On 2010-12-02, Harishankar <v.harishankar at gmail.com> wrote:
> There are some reasons why I hate exceptions but that is a different 
> topic. However, in short I can say that personally:
>
> 1. I hate try blocks which add complexity to the code when none is 
> needed. Try blocks make code much more unreadable in my view and I use it 
> only for the built-in exceptions when absolutely needed.

Actually, exceptions remove a ton of complexity and almost universally
remove a ton of redundant error checking code.  Second, they aleviate a
ton of design complexity about designing a clean and unified method of
error handling throughout the program.  Using exceptions, the only real
questions are where to handle various errors.  It is a godsend for having
to clean up intermediary results when an error occurs as part of a complex
set of dependant sequential operations.

> 2. I prefer the less irksome True or False to do error checking. 
> Exceptions seem too heavyweight for simple problems.

Error handling in C huge source of bugs.  First, error handling code is
scattered throughout the codebase and second it is hard to test the error
handling code for a number of failures.  Being able to raise exceptions
within your test code makes it much easier to write tests capable of
detecting error handling bugs.

> 3. Philosophically I think exception handling is the wrong approach to 
> error management.
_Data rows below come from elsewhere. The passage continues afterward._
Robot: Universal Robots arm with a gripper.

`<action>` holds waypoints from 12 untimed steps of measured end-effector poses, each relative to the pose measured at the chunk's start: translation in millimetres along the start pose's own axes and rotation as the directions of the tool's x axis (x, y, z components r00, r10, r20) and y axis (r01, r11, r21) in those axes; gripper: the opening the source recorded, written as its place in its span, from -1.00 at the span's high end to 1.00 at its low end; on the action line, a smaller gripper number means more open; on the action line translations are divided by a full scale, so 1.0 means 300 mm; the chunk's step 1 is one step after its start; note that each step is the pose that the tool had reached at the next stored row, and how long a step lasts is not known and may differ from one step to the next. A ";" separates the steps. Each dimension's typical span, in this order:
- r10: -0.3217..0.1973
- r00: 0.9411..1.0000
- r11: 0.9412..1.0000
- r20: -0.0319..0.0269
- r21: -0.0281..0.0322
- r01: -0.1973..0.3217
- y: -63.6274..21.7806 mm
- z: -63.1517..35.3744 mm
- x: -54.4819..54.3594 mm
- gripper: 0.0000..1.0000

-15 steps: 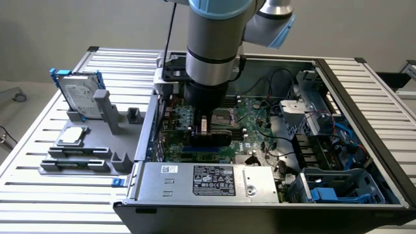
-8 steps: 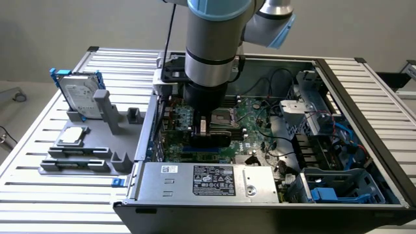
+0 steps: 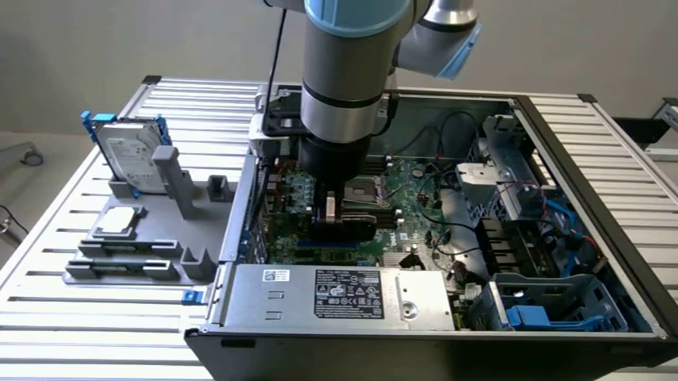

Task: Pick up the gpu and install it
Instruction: 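Insert the gpu into the slot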

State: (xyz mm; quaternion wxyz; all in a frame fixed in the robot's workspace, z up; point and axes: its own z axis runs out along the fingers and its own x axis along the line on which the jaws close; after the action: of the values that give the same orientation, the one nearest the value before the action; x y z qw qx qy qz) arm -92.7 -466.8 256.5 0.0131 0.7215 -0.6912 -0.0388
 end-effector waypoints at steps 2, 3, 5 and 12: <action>0.000 1.000 1.000 0.000 0.000 0.000 0.000 0.002 0.000 0.47; 0.000 1.000 1.000 0.000 0.000 0.000 0.000 0.003 0.000 0.47; 0.000 1.000 1.000 0.000 0.000 0.000 0.000 0.004 0.000 0.47; 0.000 1.000 1.000 0.000 0.000 0.000 -0.006 0.008 0.001 0.47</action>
State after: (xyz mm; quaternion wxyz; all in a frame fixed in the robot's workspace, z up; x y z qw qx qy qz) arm -91.1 -467.0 254.1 0.0134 0.7215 -0.6912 -0.0388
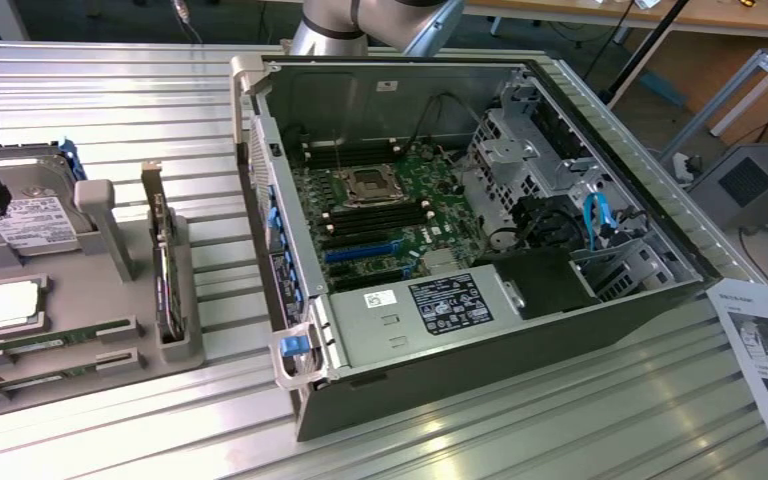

I have never grown up programming with exceptions in C 
> and I couldn't pick up the habit with python either. Did I mention that I 
> detest try blocks? try blocks seem ugly and destroy code clarity at least 
> in my view. And enclosing single statements under separate try blocks 
> seem to add a lot of clutter. 

Perhaps you should take a look at how Erlang appoaches exception handling.
Being message passing and concurrency oriented, Erlang encourages ignoring
error conditions within worker processes.  Errors instead cause the worker
processes to be killed and a supervisory process is notified, by message,
so that it can handle the error and respawn the worker process.  Since it
doesn't use try/exept blocks, maybe that will be more to your liking.